J'ai un Dataset en xarray
avec les dimensions suivantes:xarray: remodeler les données, dimension divisée
Dimensions: (subject: 30, session: 5, time: 45000)
Coordinates:
* subject (subject) object '110' '112' '114' '117' ...
* session (session) object 'week1' 'week2' 'week3' ...
* time (time) timedelta64[ns] 00:00:00 00:00:00.040000 ...
Je veux diviser chaque essai (sujet/combo de session) en segments de temps plus petits, par exemple en 3 segments de 15000 valeurs chacune, les dimensions résultantes peuvent se présenter comme suit:
(subject: 30, session: 5, segment: 3, time: 15000)
Je l'ai cherché et essayé beaucoup de choses mais n'ont pas réussi, comment cela peut-il être fait? Une des choses que j'ai essayé, qui semble être proche, est de créer un nouveau MultiIndex et de le désempiler.
segment_data = np.repeat(range(3),len(ds.time)//3)
segment = xr.Variable(dims='time',data=segment_data)
newtime_data = np.tile(ds.time[:len(ds.time)//3],3)
newtime = xr.Variable(dims='time',data=newtime_data)
dsr = ds.assign_coords(segment=segment,newtime=newtime)
dsr = dsr.set_index(segment='segment',newtime='newtime')

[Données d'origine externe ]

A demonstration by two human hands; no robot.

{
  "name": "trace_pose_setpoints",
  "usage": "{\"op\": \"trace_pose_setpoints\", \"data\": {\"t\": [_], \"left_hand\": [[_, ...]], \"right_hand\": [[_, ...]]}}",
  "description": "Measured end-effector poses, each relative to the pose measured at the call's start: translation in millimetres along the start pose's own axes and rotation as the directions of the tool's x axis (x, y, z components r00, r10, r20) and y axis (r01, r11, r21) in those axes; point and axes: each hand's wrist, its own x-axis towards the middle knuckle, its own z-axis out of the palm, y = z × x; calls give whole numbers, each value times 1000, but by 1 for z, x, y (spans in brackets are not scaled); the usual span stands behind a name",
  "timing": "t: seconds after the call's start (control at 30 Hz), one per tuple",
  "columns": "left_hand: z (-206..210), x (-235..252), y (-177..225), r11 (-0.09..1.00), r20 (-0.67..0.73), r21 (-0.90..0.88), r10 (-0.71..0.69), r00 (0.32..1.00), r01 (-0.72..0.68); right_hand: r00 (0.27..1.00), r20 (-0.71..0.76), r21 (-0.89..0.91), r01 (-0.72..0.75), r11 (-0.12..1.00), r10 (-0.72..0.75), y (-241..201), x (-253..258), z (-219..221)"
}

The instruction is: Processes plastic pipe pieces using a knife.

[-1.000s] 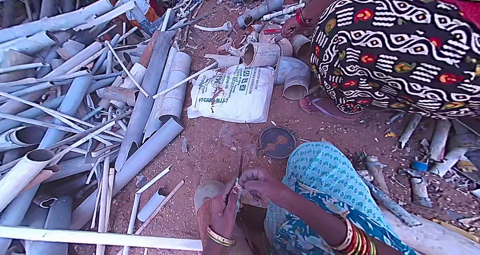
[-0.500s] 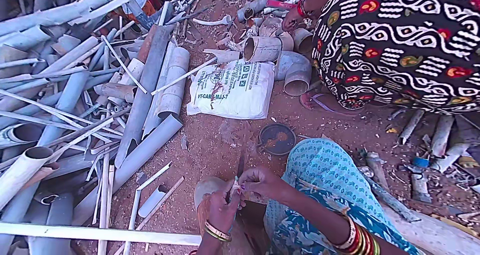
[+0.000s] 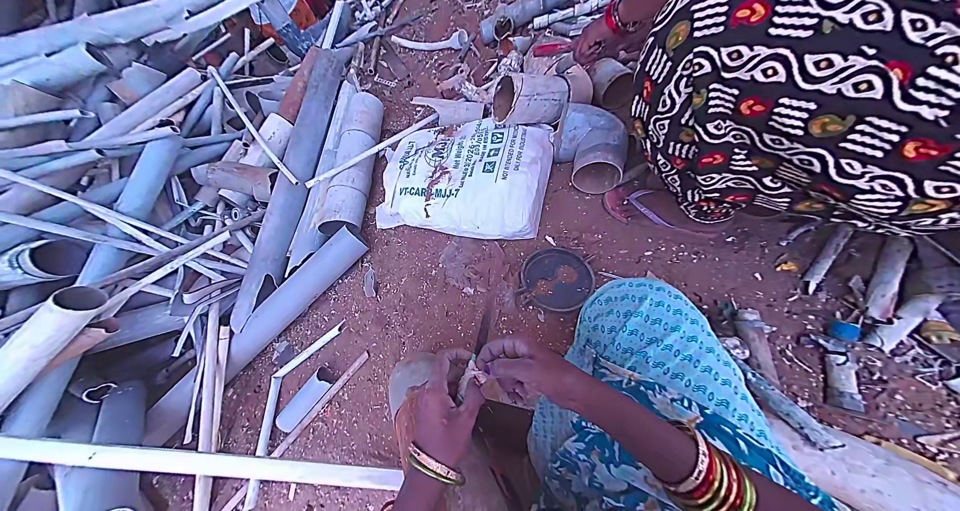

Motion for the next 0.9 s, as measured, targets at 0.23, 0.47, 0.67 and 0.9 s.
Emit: {"op": "trace_pose_setpoints", "data": {"t": [0.23, 0.47, 0.67, 0.9], "left_hand": [[5, -2, -14, 960, -96, 170, 240, 966, -222], [4, -1, -4, 992, -63, -121, 35, 997, -43], [2, -1, -4, 987, -104, -116, 97, 990, -109], [-9, 5, 6, 882, 148, -392, -220, 964, 262]], "right_hand": [[991, -113, 182, -57, 982, 78, 4, 0, 4], [992, -125, 98, -3, 995, 15, 2, -5, 6], [988, -16, -265, 141, 954, -151, 3, -6, 7], [840, 108, -792, 395, 465, -531, 20, -5, 9]]}}
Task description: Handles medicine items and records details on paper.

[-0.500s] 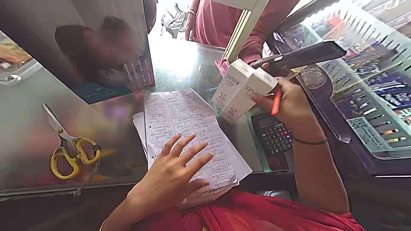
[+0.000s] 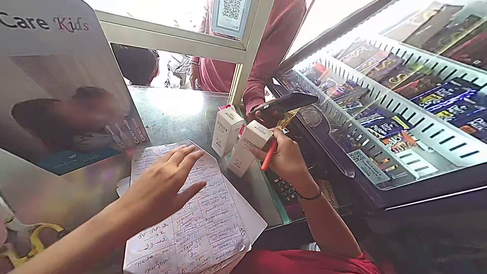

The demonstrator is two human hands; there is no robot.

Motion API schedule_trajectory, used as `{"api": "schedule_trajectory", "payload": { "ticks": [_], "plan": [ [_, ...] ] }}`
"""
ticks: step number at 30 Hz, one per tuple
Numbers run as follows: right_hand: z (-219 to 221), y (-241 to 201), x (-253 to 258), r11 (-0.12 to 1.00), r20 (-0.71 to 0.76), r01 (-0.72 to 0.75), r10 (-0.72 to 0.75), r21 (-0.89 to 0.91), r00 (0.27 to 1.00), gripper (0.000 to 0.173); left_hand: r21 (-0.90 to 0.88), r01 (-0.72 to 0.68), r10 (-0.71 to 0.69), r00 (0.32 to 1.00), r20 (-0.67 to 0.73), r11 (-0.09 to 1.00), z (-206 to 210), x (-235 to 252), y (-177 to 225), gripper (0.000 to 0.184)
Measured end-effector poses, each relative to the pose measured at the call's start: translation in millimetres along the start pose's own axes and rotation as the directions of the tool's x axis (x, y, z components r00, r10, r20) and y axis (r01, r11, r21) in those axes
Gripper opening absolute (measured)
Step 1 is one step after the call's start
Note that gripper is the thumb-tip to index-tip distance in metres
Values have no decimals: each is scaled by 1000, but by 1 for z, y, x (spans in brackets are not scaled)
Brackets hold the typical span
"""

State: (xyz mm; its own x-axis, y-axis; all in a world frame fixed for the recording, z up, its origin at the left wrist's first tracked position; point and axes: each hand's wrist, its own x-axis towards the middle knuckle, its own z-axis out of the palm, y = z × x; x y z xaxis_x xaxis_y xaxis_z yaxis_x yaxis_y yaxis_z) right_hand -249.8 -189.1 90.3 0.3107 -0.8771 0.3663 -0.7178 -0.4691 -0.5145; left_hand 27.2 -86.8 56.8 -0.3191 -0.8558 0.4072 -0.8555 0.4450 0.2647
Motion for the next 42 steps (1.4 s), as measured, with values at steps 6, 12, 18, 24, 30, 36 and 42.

dsr = dsr.stack(fragment=['segment','newtime'])
Cependant cette dernière ligne prend une énorme quantité de mémoire et semble créer une dimension fragment: len(ds.time)**2
, ce qui ne semble pas juste. Je ne suis pas sûr de ce que je devrais faire après cela (unstack('fragment')
?).
edit: Quelques autres tentatives ont m'a amené ici:
x = np.repeat(range(3),15000)
y = np.tile(ds.time[:len(ds.time)//3],3)
dsr = (ds.assign_coords(segment=x,time2=y)
.set_index(fragment=['segment','time2'])
.unstack('fragment'))
Ce qui donne ceci:
(subject: 30, segment: 3, session: 5, time: 45000, time2: 15000)
Cela semble proche, mais il est pas tout à fait là-bas depuis chaque point time2
a maintenant 45000 valeurs alors qu'il devrait être une seule valeur:
dsr.isel(subject=0,segment=0,session=0,time2=0)
# (time: 45000)
modifier: J'ai finalement trouvé un façon de le faire, voir ma réponse. D'autres suggestions sont les bienvenues!